Scientific Method

Science Fairs Inside Out

The Scientific Method

Why does anyone want to do an experiment? People in many different careers do experiments to answer questions or to solve problems. These people not only include scientists but doctors, computer programmers, architects, engineers, professors, garden landscapers, sports enthusiasts, police crime unit staff and those in many other careers.

The scientific method is a tool that includes a series of steps that serve as a guideline to help do experiments, solve problems and answer questions in an objective manner. Every great science fair project starts with The Scientific Method.

 6 Steps to the Scientific Method:

1) What questions do you have about your topic? What do you want to learn? Come up with one or two questions or a problem. Think about what you want to learn from your experiment. Why does the grass in your neighbor’s yards looks better than the grass in your own yard? Do different smells affect memory when studying for a test? How much bacteria is present on or near school drinking fountains?

2) Do some background research about your selected topic.  Collect information from your own experience or by talking with parents, friends and teachers. Read some books or check out websites like you’re doing now.

3) Come up with a Hypothesis or your “educated guess” about what you think is going to happen when you’ve finished your experiment. This is where you come up with a possible answer to your question. The Hypothesis is presented as a statement…not as a question. For instance, if you’ve read that Vitamin E acts as an Anti-Oxidant in plants and you wonder if feeding Vitamin E to plants will improve their growth, you might have a Hypothesis that reads “If I test the effects of Vitamin E on plants, I believe they will grow quicker and stronger.” If you’re checking the germ levels of water drinking fountains in your school, maybe your “educated guess” will be that there are more germs on the wall next to the water fountain because everyone uses the wall to brace themselves from falling face-first into the fountain!

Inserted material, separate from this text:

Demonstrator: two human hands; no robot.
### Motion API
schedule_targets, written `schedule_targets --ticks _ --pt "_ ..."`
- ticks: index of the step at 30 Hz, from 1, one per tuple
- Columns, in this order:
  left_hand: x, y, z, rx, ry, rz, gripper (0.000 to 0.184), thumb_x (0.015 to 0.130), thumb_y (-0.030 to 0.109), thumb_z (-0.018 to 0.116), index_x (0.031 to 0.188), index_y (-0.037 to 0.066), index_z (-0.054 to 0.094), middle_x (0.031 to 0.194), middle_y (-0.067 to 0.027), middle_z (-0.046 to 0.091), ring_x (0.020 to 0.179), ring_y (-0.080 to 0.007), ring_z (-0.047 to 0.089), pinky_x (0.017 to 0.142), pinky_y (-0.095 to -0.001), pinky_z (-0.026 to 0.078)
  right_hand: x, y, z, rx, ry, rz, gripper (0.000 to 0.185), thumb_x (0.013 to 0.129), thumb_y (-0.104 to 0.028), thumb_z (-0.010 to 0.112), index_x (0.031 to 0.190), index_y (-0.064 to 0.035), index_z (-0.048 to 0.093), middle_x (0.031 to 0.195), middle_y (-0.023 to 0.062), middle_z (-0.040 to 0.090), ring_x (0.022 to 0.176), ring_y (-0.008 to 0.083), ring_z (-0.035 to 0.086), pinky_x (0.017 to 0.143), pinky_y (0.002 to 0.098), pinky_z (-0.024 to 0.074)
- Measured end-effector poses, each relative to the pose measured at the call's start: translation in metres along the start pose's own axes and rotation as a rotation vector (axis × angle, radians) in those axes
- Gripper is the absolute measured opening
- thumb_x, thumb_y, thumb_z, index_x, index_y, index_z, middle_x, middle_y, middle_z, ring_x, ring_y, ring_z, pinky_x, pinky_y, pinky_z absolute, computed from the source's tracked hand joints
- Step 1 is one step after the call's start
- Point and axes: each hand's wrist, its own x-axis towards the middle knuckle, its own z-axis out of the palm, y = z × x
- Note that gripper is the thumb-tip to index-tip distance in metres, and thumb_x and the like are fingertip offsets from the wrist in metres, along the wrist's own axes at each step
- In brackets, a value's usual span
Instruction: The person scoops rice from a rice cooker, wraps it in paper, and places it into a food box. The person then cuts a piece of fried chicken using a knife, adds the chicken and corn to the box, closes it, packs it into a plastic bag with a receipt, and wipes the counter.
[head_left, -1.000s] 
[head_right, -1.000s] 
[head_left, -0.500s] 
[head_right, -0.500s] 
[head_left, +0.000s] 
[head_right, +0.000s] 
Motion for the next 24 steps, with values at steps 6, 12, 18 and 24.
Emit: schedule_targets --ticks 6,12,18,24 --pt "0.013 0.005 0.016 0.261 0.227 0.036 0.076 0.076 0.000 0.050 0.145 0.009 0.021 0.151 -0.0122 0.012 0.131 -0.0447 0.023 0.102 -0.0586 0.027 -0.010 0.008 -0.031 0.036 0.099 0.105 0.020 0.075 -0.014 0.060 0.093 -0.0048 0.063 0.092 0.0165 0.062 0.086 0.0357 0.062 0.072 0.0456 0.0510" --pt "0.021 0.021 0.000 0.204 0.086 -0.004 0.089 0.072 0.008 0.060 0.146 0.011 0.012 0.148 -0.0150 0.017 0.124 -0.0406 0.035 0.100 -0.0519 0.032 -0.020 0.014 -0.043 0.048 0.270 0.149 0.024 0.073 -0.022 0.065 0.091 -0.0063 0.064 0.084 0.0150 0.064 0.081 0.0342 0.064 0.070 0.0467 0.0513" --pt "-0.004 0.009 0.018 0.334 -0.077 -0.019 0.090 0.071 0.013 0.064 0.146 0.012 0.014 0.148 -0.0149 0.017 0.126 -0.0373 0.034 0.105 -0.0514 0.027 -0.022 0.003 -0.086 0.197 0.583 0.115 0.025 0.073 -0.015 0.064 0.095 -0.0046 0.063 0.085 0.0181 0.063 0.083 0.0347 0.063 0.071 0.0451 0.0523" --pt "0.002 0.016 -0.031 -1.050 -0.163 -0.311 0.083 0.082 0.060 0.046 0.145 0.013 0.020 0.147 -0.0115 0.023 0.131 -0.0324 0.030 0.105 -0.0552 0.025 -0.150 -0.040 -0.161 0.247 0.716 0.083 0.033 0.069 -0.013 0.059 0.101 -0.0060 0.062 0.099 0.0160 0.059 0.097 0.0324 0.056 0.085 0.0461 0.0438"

4) Design and perform your experiment to test your Hypothesis. This is the fun part and is the real difference between a Demonstration Project and a Science Project. You need to make sure that the results of your experiment can be tested and that the outcome can be measured. The design and method of your research should be organized with controls and variables, and you should make sure you have at least three trials. With the Vitamin E and Plant experiment, you could have a group of seeds you just plant that don’t get fed Vitamin E, and your “variable” is a group of seeds that do get fed varying amounts of Vitamin E. Make sure your control factors are the same and that you’re using the identical amount and type of soil, fertilizer, seeds, pots, sunlight, etc. for the different plant trials.

In the case of the water fountain experiment, you might want to test the germ levels at ten water fountains, and at five different locations on or near each of the fountains. Make sure you do additional research to see if anyone else has done a similar project. Check out this story of a 13 year old from Oregon who did a similar water fountain germ project. When you present your science fair project to judges, they’ll ask you about other similar research and what you’ve done in your experiment that’s different from others.

5) Record the results of everything you do and every step you take on your Science Project and your Experiment in a note book. Don’t just take notes, but draw pictures, use your camera to take pictures of you working on your project, make simple charts, lists and graphs in your notebook. Include phone call and meetings you’ve had with scientists and other people about your project and record all observations even if they seem simple or uninteresting. Make sure every entry is dated and it’s a bound notebook not in a loose-leaf binder. You’ll be surprised how much of your data and notes you’ll end up using as part of your display board or report. You’ll also be able to share the information with others who are interested in what you did as part of your project, like your teachers and science fair judges. If you discover something important through your experiments, others will want to be able to repeat your experiment and they can only do this by following the instructions of what you did.

6) What are your conclusions? In looking at your data and your experiments, you may make many discoveries. For instance, the launch of the Hubble Space Telescope resulted in the discovery of many new planets, black holes and mysteries about space. Some of these discoveries resulted in concluding that there was a force we never before knew existed that’s pushing our galaxies apart called “Dark Energy”.  Conclusions, are summaries about what happened in your experiment and whether or not your experiment was successful. Conclusions are always logical and supported with the results of your data by using charts and graphs, and sometimes photos. Make sure you answer the question of whether or not you proved or disproved your Hypothesis. The conclusion should include any surprises you found in the results and thoughts about possible future project improvements.  It’s okay if your hypothesis was wrong. But if it was wrong, try to figure out why so you can be prepared to explain it to the judges or to include it in your report.

Sometimes we have questions just because we’re curious. Why is the sky blue? Or, why do cats purr? But, these types of questions really can’t be answered by using the Scientific Method where you need to be able to measure the results.

Some people ask questions because there are many health, medical, agricultural and environmental problems. Scientists work hard to try to find medicines to cure cancer, lung disease, high blood pressure, diabetes and to find the sources of and solutions to pollution, global warming or other problems. The Scientific Method helps them to do this.